Where the line containing "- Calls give" appears below, start there and repeat each line exactly to the end. Leave the pictures out.

**Source data:**

※ ※ ※

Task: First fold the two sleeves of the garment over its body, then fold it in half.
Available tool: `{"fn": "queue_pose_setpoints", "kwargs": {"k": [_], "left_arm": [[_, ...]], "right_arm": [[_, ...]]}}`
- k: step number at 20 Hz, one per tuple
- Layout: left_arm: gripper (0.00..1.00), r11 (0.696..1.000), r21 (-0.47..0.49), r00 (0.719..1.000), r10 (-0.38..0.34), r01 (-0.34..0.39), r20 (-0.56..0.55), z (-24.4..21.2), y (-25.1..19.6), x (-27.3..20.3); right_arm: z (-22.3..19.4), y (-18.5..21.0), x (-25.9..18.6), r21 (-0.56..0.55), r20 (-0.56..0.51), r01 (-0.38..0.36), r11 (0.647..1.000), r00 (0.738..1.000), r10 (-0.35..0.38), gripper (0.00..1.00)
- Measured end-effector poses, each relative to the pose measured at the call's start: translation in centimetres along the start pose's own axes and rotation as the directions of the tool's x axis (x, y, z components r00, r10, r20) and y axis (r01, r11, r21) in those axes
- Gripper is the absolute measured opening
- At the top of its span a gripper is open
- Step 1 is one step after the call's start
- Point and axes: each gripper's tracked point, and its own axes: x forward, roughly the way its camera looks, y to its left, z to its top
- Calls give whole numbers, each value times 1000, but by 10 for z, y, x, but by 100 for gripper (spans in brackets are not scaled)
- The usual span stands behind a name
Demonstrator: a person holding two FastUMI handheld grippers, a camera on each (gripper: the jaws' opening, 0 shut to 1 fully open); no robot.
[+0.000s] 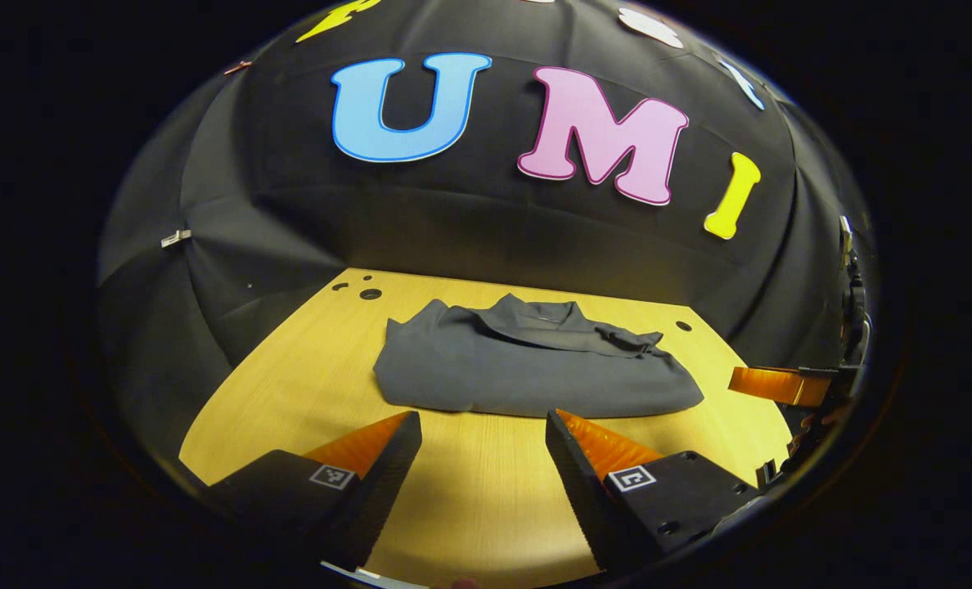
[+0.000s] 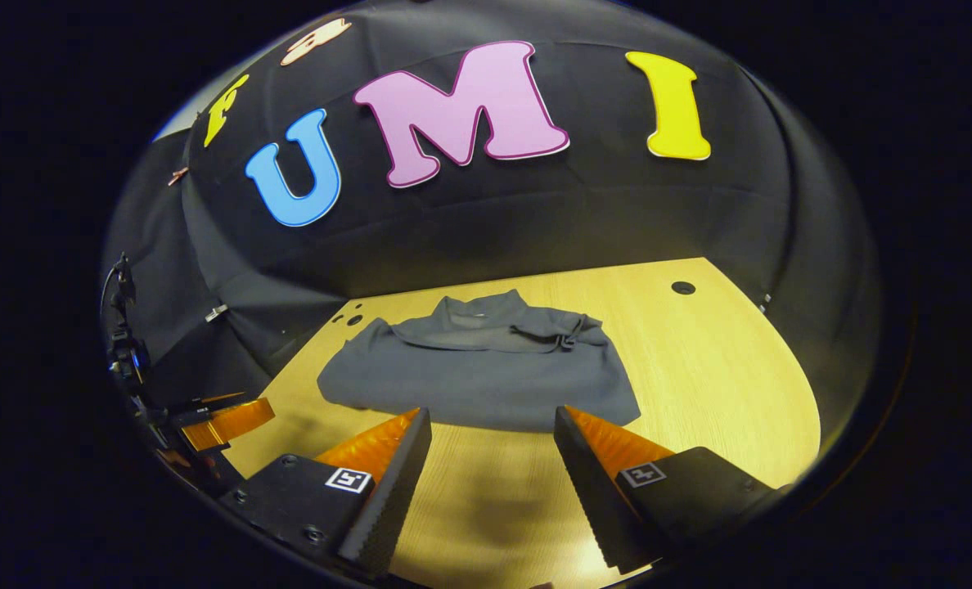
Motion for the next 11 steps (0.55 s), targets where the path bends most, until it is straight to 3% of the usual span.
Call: {"fn": "queue_pose_setpoints", "kwargs": {"k": [4, 11], "left_arm": [[96, 999, -5, 999, 33, -33, 13, -8, -2, -11], [96, 1000, 6, 1000, -6, 6, 22, -15, -2, -28]], "right_arm": [[-3, 0, -3, -20, 2, -27, 999, 1000, 27, 94], [-13, 7, -29, -36, 17, -1, 999, 1000, 1, 94]]}}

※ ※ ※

**Result for this task:**
- Calls give whole numbers, each value times 1000, but by 10 for z, y, x, but by 100 for gripper (spans in brackets are not scaled)
- The usual span stands behind a name
Demonstrator: a person holding two FastUMI handheld grippers, a camera on each (gripper: the jaws' opening, 0 shut to 1 fully open); no robot.
[+0.000s] 
[+0.000s] 
Motion for the next 11 steps (0.55 s), targets where the path bends most, until it is straight to 3% of the usual span.
Call: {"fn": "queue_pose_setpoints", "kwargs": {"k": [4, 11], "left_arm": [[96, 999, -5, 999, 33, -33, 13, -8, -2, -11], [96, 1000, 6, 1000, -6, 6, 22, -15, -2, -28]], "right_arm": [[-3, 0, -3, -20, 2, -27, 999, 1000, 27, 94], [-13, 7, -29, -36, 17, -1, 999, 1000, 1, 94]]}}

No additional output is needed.